▶ _COLLECTED MATERIAL_
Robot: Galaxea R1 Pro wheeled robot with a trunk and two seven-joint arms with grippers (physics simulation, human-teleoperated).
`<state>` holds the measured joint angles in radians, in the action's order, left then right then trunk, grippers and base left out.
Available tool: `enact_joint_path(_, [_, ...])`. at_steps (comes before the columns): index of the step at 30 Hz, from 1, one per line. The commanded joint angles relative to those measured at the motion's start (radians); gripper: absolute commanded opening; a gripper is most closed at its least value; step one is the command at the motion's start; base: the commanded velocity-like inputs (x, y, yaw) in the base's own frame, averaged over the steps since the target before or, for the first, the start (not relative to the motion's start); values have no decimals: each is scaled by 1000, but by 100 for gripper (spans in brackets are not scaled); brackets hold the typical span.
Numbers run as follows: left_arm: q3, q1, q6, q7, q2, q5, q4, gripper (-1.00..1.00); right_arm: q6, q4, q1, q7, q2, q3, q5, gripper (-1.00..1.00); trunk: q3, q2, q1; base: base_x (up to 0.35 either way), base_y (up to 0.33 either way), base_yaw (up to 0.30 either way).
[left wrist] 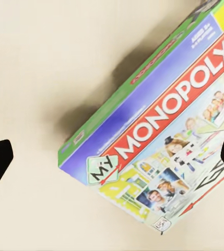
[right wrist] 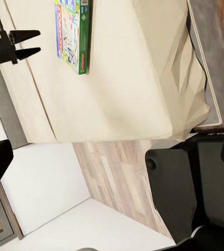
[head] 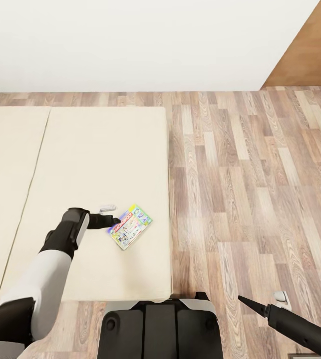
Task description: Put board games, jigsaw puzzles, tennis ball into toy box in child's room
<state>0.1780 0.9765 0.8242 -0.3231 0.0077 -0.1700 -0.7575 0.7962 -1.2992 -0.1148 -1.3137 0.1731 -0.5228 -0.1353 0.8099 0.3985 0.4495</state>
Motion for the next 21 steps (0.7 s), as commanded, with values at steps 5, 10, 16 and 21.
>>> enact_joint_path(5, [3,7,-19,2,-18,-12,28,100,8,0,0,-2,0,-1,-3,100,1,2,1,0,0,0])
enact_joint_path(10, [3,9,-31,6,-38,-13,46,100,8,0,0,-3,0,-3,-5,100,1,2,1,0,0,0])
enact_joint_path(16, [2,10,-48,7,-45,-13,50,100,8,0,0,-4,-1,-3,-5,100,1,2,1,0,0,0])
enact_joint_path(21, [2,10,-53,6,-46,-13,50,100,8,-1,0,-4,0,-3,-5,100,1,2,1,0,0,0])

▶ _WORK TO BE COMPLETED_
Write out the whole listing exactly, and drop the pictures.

▶ _WRITTEN RESPONSE_
Robot: Galaxea R1 Pro wheeled robot with a trunk and two seven-joint arms with grippers (physics simulation, human-teleoperated).
`<state>` holds the measured joint angles in radians, in the action's order, left then right then trunk, grippers and base left out.
Available tool: `enact_joint_path(_, [_, ...])`. at_steps (comes before the columns): index of the step at 30 Hz, from 1, one per line. The commanded joint angles relative to those measured at the motion's start (radians); gripper: absolute commanded opening; a gripper is most closed at its least value; step one is the command at the motion's start; base: the commanded velocity-like inputs (x, y, yaw) in the base's own frame, averaged over the steps since the target before or, for the first, the start (not relative to the motion's start); values have no decimals: each is scaled by 1000, but by 100 for gripper (spans in brackets are not scaled); brackets hold the typical span.
Numbers run as follows: left_arm: q3, q1, q6, q7, q2, q5, q4, gripper (-1.00..1.00); right_arm: q6, q4, q1, q7, q2, q3, q5, gripper (-1.00..1.00); trunk: q3, q2, q1; base: base_x (up to 0.35 either way), base_y (up to 0.33 either way), base_yaw (up to 0.30 either way).
[left wrist] 
[right wrist] 
[head] 
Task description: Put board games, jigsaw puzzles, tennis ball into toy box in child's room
<state>0.1780 0.9765 0.8242 -0.3231 0.0077 -0.1700 -0.7575 0.7962 -1.2992 -0.1148 -1.3137 0.1731 -0.5228 -0.1353 0.8099 0.3985 0.4495</state>
Motion for the next 21 steps (0.7 s), as commanded, with values at steps 5, 10, 16 and 21.
>>> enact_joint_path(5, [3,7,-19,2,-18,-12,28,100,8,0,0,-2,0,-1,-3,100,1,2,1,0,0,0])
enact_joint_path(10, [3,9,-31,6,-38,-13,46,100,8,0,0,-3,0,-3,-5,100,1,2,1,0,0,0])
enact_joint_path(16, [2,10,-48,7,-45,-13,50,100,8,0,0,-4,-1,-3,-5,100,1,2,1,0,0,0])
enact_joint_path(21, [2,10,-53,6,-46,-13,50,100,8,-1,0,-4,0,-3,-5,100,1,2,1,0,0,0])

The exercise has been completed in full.